Untuk itu, karena dunia pendidikan juga masih bermasalah dengan dirinya sendiri, kepentingan politik, oligarki, dan dinasti politik juga membikin elite partai dan para pengikut dan pendukungnya terus gemar berkata kasar dan nantangin demi kepentingan mereka  maka keluarga dan masyarakat wajib menjadi ujung tombak dan teladan bagi anak-anak, generasi muda, dan generasi tua, untuk mengembalikan budaya anggota keluarga dan masyarakatnya menjadi bermoral dan santun.
Para kepala keluarga, para ketua rukun tetangga, di lingkungan masyarakat terkecil, seharusnya dapat mengambil peran ini, agar para anaknya, para remaja, hingga para orang tuanya menjadi pribadi yang berkarakter, berbudi pekerti luhur, santun, hingga produksi kata-katanya selalu baik. Ekspresi wajahnya selalu ceria dan manis. secara fakta. Bukan rekayasa dan sandiwara seperti perilaku para elite partai dan para tukang twitt yang dibayar memecah belah bangsa.
Untuk itu, jangankan Presiden sebagai pemimpin tertinggi negara, kepala keluarga dan ketua RT saja, tak akan punya wibawa dan karisma bila tak dapat memberi teladan kepada anggota keluarga dan masyarakat di lingkungan RT-nya, bila tak memberikan praktik nyata meneladani dalam hal berkata-kata baik dan selalu tampil dengan wajah ceria, manis, yang tentunya menyejukkan dan memberikan kenyamanan.

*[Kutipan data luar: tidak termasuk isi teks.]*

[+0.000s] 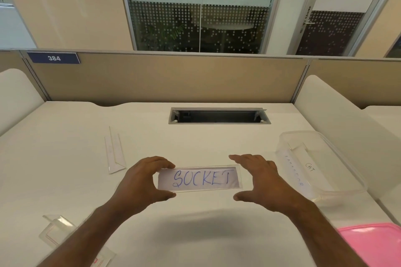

Seharusnya, orang yang telah terdidik, tentu telah berkembang intelektualnya, sosialnya, emosinya, analitisnya, kreatif-imajinatifnya, dan imannya (ISEAKI), maka tentunya dapat menjaga, merawat, dan mengendalikan diri terhindar berkata-kata tak baik dan berwajah seram.
Namun, faktanya hal itu tak menggaransi. Justru banyak orang yang tak makan asam garam bangku sekolah/kuliah, malah memiliki karakter berbudi pekerti luhur  santun, rendah hati, selalu berkata-kata baik dan menampilkan wajah ceria yang apa adanya, bukan kamuflase apalagi rekayasa.
Rumus mudah untuk berkata-kata baik baik secara langsung di hadapan orang maupun di medsos dan wajah ceria, pandanglah setiap lawan bicara atau orang yang kita hadapi adalah orang tua kita, Ayah kita, Ibu kita.